-------- DATA SHOWN

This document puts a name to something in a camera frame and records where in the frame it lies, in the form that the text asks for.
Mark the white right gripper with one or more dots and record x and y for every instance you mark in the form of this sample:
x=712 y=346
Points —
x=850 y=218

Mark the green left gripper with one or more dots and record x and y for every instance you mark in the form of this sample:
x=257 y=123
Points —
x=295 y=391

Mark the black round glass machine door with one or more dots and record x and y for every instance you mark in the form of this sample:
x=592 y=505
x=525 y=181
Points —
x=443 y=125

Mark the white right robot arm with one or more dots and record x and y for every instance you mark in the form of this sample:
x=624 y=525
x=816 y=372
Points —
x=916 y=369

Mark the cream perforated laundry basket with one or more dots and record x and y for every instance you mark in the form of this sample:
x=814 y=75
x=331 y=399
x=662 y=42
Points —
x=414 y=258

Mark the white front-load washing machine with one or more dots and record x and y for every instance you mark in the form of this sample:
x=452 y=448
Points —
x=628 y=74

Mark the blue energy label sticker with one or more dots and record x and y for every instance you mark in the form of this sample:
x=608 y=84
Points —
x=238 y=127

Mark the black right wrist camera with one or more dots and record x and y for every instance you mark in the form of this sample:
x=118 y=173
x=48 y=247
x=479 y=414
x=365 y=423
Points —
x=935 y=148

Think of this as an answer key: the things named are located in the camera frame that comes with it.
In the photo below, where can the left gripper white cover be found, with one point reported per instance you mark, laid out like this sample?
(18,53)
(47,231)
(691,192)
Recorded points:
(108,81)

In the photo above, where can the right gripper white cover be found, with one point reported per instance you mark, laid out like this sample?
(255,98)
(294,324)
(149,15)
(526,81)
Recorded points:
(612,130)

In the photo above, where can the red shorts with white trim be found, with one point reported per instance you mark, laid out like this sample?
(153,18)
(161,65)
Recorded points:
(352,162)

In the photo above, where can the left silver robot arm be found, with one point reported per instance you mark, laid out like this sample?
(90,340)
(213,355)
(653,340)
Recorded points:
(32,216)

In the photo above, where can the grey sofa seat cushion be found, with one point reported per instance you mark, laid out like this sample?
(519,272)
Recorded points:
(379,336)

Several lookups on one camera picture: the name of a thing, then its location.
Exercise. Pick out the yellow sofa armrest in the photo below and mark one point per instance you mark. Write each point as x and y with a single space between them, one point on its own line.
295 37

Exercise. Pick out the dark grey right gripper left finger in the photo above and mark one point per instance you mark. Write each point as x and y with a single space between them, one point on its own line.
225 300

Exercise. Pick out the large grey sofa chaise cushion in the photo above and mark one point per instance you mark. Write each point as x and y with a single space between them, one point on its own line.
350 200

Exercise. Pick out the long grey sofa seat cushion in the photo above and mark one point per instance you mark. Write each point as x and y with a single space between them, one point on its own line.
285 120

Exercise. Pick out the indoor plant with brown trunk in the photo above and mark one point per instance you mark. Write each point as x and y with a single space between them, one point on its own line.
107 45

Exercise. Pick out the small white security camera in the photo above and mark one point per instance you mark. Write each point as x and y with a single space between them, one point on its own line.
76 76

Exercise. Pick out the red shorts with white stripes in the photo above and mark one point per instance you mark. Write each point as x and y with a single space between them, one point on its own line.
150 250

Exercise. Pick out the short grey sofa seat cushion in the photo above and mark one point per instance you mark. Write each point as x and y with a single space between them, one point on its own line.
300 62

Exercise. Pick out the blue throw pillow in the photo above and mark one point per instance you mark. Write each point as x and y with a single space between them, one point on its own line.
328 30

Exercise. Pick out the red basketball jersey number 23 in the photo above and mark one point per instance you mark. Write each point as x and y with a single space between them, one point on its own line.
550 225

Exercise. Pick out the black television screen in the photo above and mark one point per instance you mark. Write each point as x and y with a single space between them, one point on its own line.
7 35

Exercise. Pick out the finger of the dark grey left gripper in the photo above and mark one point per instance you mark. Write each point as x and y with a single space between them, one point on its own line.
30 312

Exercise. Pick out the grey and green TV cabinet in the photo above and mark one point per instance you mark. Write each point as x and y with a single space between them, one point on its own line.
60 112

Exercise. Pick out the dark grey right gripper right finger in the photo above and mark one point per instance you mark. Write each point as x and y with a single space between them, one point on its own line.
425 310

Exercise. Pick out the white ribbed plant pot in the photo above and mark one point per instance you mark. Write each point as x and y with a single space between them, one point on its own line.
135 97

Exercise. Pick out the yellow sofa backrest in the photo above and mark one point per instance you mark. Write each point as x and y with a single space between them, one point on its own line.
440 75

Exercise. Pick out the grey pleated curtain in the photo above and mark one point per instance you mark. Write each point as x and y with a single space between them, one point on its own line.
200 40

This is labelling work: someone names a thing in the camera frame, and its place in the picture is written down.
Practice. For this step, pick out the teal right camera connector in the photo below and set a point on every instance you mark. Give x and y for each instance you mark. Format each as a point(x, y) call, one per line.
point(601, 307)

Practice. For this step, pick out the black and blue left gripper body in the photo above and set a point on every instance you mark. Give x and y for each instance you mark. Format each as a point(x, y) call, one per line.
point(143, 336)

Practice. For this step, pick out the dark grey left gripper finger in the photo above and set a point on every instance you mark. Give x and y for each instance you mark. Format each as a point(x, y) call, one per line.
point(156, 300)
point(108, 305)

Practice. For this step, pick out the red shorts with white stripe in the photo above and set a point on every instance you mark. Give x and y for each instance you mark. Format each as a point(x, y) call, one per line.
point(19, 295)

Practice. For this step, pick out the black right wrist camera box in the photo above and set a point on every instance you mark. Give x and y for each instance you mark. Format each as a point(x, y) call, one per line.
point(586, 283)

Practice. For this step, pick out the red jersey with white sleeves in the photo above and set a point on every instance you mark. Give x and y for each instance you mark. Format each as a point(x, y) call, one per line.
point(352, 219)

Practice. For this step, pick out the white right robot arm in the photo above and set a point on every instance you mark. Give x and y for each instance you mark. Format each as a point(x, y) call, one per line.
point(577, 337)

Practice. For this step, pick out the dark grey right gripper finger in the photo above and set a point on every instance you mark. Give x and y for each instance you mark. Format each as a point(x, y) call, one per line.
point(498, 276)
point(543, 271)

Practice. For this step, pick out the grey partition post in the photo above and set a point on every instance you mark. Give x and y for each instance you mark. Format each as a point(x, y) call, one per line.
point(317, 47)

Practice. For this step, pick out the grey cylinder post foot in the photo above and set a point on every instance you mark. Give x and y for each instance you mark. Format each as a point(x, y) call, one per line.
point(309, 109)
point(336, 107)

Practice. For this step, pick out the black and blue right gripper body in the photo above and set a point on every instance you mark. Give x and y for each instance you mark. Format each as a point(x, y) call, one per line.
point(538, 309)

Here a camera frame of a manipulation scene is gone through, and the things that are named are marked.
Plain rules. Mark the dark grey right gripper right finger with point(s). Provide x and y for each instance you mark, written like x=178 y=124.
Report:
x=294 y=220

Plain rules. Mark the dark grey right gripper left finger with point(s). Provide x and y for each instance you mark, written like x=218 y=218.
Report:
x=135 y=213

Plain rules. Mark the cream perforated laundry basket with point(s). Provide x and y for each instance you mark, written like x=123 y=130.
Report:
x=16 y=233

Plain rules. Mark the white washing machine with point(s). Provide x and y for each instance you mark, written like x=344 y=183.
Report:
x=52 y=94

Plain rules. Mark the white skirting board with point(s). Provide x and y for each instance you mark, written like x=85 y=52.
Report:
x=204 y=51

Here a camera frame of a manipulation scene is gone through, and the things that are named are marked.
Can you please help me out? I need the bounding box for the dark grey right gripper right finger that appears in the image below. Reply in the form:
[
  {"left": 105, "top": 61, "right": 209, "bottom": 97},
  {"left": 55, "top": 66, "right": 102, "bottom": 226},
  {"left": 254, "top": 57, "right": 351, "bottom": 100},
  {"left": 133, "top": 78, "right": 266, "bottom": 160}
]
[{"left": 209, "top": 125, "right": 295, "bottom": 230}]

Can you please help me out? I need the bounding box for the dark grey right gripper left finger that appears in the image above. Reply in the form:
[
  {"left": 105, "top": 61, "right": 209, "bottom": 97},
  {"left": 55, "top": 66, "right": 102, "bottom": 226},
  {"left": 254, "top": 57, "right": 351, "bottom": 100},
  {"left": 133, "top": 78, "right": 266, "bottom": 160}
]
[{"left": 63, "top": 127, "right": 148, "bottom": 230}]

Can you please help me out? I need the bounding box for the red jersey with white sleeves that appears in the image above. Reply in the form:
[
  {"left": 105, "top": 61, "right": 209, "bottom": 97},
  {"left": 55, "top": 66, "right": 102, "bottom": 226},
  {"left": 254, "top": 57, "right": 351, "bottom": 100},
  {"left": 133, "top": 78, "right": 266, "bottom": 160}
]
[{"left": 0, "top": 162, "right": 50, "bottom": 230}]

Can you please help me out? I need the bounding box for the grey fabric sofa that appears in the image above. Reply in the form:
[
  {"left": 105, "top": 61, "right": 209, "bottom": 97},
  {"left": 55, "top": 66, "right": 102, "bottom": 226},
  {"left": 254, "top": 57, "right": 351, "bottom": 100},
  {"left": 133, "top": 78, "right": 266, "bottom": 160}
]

----------------

### TASK OBJECTIVE
Identify the lines in the entries that hold "found" and return each one.

### EXPECTED ANSWER
In the photo below, where can the left gripper white cover be found, with one point reported per instance you mark, laid out like this sample?
In the photo above, where can the right gripper white cover be found, with one point reported per instance you mark, laid out like this sample?
In the photo above, where can the red shorts with white trim be found, with one point reported per instance you mark, laid out like this sample?
In the photo above, where can the left silver robot arm be found, with one point reported per instance you mark, laid out like this sample?
In the photo above, where can the grey sofa seat cushion be found, with one point reported per instance you mark, laid out like this sample?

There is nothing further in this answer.